■ TASK BRIEF:
Wherever "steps" appears in a line of the listing, report that line.

─── COLLECTED MATERIAL

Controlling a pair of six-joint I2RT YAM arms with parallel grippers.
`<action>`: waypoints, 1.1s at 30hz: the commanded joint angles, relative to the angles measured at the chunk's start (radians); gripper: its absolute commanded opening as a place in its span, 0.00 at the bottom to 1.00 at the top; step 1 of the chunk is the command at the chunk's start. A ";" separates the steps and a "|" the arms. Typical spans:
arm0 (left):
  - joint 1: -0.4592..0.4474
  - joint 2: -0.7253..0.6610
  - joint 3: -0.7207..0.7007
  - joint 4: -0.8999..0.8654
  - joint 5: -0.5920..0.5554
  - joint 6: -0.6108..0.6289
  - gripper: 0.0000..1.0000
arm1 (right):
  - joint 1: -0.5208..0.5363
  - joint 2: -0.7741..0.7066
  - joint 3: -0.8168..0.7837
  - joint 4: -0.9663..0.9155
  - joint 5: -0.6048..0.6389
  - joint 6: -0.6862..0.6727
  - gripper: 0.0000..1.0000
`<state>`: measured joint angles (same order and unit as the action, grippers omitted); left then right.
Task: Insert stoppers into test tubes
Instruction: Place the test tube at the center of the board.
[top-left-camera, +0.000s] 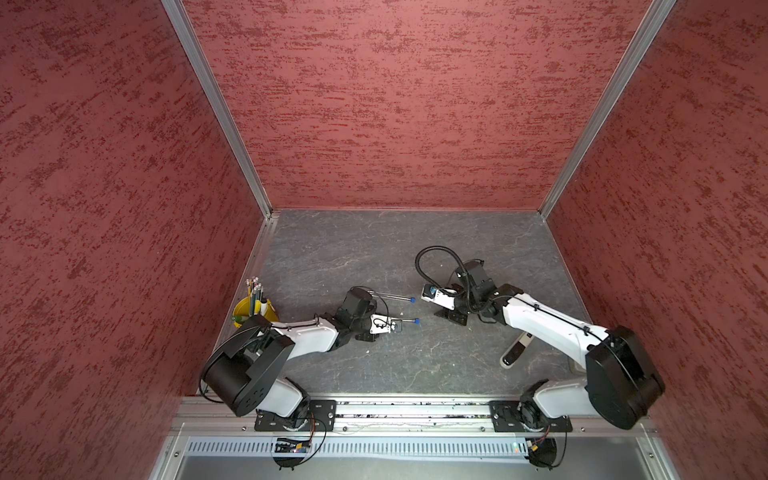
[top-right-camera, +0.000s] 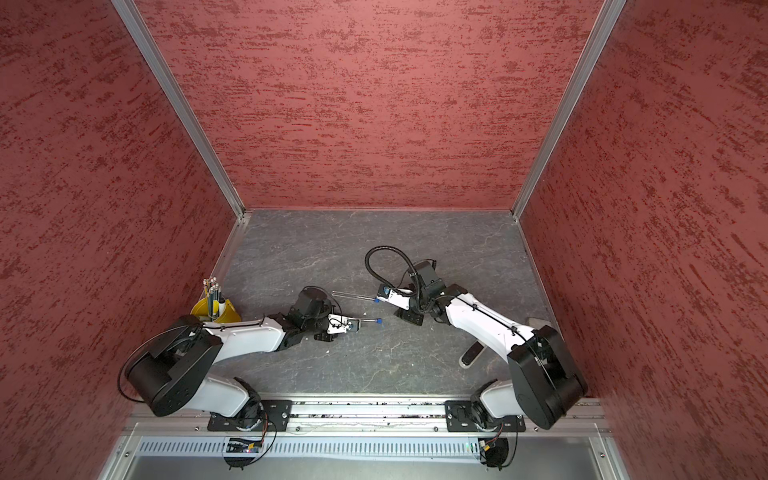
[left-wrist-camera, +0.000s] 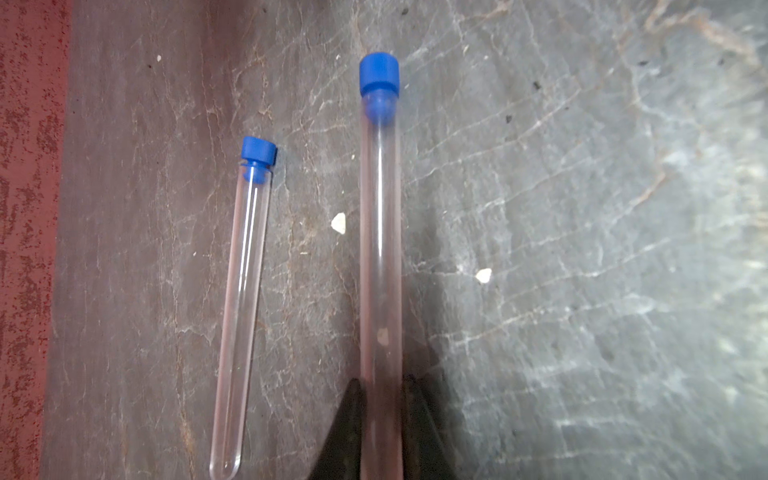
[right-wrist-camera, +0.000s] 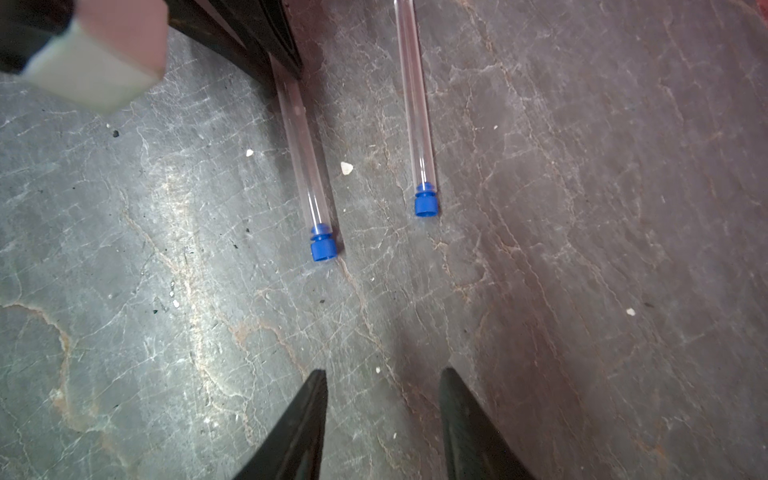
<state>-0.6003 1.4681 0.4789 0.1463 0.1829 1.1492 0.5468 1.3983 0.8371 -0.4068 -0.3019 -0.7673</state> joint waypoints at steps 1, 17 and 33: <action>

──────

■ REPLY:
`<action>`: waypoints, 1.1s at 30hz: the commanded joint angles, relative to the angles measured at the chunk's start (radians); gripper: its absolute commanded opening as a place in its span, 0.00 at the bottom to 1.00 at the top; step 1 of the chunk is the command at the chunk's start. A ";" separates the steps and a "|" the arms. Typical spans:
<state>-0.6003 1.4681 0.4789 0.1463 0.1829 1.1492 0.5468 1.3983 0.8371 -0.4068 -0.3019 -0.7673</state> joint waypoints at steps 1, 17 and 33: <action>

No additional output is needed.